_Activity:_ Lines from the beginning of the data below through the one containing "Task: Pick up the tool" are to be printed exactly as they appear.

_Records for this task:_
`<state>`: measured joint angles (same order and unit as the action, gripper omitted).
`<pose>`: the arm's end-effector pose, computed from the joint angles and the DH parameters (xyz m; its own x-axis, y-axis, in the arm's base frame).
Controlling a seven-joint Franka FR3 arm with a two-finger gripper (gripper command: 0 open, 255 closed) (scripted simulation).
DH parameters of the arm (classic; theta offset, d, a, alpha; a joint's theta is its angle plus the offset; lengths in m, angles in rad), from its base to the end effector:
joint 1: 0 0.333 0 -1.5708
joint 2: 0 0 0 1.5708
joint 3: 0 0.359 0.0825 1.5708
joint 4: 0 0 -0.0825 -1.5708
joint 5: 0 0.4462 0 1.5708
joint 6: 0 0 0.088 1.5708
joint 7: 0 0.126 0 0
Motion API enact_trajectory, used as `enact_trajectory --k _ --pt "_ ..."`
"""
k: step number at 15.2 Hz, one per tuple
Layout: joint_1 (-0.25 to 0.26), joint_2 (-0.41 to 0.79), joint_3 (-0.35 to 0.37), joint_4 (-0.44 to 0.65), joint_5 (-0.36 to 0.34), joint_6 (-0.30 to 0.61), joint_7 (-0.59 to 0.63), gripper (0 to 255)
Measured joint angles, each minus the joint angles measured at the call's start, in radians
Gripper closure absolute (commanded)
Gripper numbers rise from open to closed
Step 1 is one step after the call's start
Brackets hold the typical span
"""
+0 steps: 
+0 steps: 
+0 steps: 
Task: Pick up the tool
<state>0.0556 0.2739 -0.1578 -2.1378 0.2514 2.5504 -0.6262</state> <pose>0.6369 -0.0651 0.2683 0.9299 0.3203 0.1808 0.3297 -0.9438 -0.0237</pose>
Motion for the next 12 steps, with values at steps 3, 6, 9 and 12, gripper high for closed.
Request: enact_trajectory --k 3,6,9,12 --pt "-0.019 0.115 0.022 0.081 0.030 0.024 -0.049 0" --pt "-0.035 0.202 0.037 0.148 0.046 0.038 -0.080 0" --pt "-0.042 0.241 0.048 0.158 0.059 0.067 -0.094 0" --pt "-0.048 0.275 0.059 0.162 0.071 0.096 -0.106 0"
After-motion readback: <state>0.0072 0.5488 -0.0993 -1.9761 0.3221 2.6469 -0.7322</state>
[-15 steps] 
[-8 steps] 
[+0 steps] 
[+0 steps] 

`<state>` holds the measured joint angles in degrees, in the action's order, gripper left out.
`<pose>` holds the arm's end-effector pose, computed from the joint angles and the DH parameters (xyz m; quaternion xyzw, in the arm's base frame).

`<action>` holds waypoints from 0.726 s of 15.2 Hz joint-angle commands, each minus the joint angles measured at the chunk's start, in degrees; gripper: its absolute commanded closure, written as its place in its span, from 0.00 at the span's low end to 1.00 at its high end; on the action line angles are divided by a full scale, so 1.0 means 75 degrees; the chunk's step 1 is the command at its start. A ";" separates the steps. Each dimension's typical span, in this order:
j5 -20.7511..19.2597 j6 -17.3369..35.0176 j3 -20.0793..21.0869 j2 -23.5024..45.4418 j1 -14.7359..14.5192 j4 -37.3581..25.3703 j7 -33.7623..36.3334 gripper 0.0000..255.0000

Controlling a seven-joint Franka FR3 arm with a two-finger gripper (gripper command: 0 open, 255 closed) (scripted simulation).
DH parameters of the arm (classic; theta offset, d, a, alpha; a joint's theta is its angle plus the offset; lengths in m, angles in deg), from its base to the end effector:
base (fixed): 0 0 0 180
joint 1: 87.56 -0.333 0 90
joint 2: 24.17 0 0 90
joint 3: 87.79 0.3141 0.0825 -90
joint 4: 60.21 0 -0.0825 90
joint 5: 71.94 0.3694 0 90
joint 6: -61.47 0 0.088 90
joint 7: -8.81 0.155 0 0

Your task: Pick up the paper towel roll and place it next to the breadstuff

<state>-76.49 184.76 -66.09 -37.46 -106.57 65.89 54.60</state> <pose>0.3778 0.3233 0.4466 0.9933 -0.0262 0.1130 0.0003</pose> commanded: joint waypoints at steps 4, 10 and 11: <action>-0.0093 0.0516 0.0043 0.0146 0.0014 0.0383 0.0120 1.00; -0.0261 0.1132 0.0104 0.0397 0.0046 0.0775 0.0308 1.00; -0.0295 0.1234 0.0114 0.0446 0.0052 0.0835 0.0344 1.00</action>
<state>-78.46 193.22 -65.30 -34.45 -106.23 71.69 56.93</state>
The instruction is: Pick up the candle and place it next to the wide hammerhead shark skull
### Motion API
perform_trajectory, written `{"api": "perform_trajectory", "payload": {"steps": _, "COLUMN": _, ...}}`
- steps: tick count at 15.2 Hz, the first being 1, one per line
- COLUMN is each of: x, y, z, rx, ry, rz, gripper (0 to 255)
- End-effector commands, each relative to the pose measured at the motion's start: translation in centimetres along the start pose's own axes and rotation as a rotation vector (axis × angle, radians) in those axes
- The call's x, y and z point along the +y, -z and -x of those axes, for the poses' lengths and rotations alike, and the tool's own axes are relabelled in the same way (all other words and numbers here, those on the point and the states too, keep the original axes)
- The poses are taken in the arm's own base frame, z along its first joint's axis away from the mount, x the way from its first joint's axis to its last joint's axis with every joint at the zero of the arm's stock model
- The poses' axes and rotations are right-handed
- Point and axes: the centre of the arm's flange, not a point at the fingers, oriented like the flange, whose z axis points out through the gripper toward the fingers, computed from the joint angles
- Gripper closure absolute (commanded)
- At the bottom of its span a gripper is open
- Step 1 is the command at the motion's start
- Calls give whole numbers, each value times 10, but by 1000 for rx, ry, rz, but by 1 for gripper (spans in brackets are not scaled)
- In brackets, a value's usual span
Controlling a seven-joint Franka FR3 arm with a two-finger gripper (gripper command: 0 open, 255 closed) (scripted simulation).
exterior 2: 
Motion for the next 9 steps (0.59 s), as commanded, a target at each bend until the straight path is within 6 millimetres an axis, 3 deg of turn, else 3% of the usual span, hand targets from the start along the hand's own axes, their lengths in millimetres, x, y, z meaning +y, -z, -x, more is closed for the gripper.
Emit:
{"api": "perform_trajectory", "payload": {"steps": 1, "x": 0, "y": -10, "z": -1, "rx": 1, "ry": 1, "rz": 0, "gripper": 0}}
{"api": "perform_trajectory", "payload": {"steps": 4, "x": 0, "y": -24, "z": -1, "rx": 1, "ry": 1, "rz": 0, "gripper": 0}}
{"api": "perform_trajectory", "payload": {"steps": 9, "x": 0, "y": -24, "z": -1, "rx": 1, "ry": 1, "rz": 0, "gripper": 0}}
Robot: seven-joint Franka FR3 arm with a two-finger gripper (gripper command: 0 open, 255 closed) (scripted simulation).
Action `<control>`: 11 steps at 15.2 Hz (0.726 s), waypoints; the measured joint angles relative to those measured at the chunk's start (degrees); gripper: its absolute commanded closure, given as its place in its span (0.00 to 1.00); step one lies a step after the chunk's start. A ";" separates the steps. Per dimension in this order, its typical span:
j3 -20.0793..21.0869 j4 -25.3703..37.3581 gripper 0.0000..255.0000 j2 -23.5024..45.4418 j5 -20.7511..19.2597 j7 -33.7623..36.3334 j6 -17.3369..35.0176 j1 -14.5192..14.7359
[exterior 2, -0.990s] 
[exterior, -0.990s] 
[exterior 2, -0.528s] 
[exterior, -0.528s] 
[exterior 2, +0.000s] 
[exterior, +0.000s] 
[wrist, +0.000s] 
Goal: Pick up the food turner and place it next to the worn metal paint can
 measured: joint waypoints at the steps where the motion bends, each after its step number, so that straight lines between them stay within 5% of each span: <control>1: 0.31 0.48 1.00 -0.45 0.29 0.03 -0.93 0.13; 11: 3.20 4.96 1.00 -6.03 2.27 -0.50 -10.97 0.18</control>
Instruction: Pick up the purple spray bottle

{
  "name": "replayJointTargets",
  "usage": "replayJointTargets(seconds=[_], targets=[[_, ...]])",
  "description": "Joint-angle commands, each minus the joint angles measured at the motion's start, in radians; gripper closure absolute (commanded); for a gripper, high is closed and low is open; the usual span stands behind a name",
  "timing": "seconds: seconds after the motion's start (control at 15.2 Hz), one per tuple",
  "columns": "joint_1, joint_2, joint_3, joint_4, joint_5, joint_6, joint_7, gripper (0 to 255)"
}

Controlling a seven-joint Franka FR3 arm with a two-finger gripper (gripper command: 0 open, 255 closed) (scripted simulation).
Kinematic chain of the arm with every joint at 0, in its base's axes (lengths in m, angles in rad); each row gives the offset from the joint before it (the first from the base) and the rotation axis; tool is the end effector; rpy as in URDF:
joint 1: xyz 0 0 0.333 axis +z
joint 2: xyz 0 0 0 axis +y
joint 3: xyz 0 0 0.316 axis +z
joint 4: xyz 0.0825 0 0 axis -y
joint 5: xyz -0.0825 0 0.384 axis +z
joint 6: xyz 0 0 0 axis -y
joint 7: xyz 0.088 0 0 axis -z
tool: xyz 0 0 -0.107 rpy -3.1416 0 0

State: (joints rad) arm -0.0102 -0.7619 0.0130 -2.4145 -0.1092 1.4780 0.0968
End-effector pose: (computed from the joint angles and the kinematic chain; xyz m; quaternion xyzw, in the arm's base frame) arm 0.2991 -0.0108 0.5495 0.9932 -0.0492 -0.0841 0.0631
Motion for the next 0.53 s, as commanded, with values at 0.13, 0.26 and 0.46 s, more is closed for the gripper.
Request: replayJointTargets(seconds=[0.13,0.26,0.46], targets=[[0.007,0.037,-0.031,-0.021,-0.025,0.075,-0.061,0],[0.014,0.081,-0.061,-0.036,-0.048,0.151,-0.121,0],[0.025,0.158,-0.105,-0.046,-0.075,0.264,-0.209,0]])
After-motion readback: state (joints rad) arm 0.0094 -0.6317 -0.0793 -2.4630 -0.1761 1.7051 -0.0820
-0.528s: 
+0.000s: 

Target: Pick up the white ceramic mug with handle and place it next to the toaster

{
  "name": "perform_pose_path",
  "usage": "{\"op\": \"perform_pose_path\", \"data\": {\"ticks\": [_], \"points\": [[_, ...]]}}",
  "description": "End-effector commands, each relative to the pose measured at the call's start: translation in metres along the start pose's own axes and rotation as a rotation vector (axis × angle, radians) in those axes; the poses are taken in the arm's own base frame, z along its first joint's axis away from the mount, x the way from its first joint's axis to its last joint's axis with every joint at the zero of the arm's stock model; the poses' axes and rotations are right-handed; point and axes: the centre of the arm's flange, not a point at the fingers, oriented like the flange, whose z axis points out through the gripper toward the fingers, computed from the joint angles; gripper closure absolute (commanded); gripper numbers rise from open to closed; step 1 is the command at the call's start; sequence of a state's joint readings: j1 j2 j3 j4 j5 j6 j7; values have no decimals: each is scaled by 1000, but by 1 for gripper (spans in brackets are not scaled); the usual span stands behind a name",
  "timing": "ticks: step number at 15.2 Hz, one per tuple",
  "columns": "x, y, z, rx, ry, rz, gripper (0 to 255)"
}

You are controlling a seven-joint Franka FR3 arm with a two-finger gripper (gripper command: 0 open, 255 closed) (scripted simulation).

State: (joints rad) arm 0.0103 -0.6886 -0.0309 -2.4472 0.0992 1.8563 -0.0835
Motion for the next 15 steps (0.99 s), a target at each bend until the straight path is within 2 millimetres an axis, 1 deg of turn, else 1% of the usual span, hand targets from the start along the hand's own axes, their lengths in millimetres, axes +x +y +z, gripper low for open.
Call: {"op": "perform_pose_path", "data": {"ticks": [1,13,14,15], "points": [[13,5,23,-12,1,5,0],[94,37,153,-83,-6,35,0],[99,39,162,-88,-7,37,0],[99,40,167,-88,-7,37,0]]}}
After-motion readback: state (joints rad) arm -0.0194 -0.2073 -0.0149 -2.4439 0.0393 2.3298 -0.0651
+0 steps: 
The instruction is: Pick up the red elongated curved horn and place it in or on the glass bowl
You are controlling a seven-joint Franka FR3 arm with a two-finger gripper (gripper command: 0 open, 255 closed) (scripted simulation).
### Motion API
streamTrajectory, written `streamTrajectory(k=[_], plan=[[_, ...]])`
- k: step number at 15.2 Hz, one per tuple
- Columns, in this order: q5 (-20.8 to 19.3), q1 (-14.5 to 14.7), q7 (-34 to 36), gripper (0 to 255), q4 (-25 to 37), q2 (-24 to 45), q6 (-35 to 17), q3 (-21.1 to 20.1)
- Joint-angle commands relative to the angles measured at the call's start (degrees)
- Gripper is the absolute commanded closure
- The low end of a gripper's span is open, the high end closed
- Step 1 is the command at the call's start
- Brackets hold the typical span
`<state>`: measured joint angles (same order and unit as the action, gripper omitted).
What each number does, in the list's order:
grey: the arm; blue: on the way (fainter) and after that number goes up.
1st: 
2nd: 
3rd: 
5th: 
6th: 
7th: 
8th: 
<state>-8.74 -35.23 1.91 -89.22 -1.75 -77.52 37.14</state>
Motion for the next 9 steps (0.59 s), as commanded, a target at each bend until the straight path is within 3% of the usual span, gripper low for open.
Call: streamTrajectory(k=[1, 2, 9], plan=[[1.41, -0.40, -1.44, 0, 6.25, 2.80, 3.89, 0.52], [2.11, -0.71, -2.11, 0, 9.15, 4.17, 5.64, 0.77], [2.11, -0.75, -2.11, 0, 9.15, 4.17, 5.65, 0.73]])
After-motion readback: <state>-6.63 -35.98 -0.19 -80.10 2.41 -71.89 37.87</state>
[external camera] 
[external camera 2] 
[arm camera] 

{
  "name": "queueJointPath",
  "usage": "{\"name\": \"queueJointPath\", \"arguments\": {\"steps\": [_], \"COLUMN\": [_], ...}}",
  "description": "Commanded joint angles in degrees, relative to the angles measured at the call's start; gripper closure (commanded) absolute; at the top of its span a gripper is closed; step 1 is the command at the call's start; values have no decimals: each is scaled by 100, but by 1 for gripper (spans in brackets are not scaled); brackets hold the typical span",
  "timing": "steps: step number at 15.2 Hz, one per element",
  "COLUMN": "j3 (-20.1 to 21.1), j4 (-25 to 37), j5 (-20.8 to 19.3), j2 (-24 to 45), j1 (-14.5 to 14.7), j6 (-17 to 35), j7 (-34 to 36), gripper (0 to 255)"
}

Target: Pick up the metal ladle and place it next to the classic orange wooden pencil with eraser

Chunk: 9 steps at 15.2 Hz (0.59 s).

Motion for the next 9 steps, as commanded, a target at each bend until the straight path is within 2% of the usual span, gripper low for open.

_Solved exercise:_
`<state>`: measured joint angles (same order and unit as the action, gripper omitted).
`<pose>`: the arm's end-effector pose, computed from the joint angles and the DH parameters (xyz m; its own x-axis, y-axis, in the arm's base frame).
Controlling a seven-joint Franka FR3 arm with a two-finger gripper (gripper command: 0 open, 255 closed) (scripted simulation).
DH parameters of the arm (classic; theta offset, d, a, alpha; a joint's theta is its angle plus the offset; lengths in m, angles in rad), from its base to the end effector:
joint 1: 0 0.333 0 -1.5708
joint 2: 0 0 0 1.5708
joint 3: 0 0.359 0.0825 1.5708
joint 4: 0 0 -0.0825 -1.5708
joint 5: 0 0.4462 0 1.5708
joint 6: 0 0 0.088 1.5708
joint 7: 0 0.126 0 0
Motion API enact_trajectory, used as `enact_trajectory --k _ --pt "_ ..."`
"""
k: step number at 15.2 Hz, one per tuple
Layout: joint_1 (-0.25 to 0.26), joint_2 (-0.41 to 0.79), joint_3 (-0.35 to 0.37), joint_4 (-0.44 to 0.65), joint_5 (-0.36 to 0.34), joint_6 (-0.30 to 0.61), joint_7 (-0.59 to 0.63), gripper (0 to 255)
Measured joint angles, each minus the joint angles measured at the call's start, in radians
Gripper closure absolute (commanded)
Gripper numbers rise from open to closed
Step 1 is one step after the call's start
Brackets hold the typical span
"""
+0 steps: 
+0 steps: 
+0 steps: 
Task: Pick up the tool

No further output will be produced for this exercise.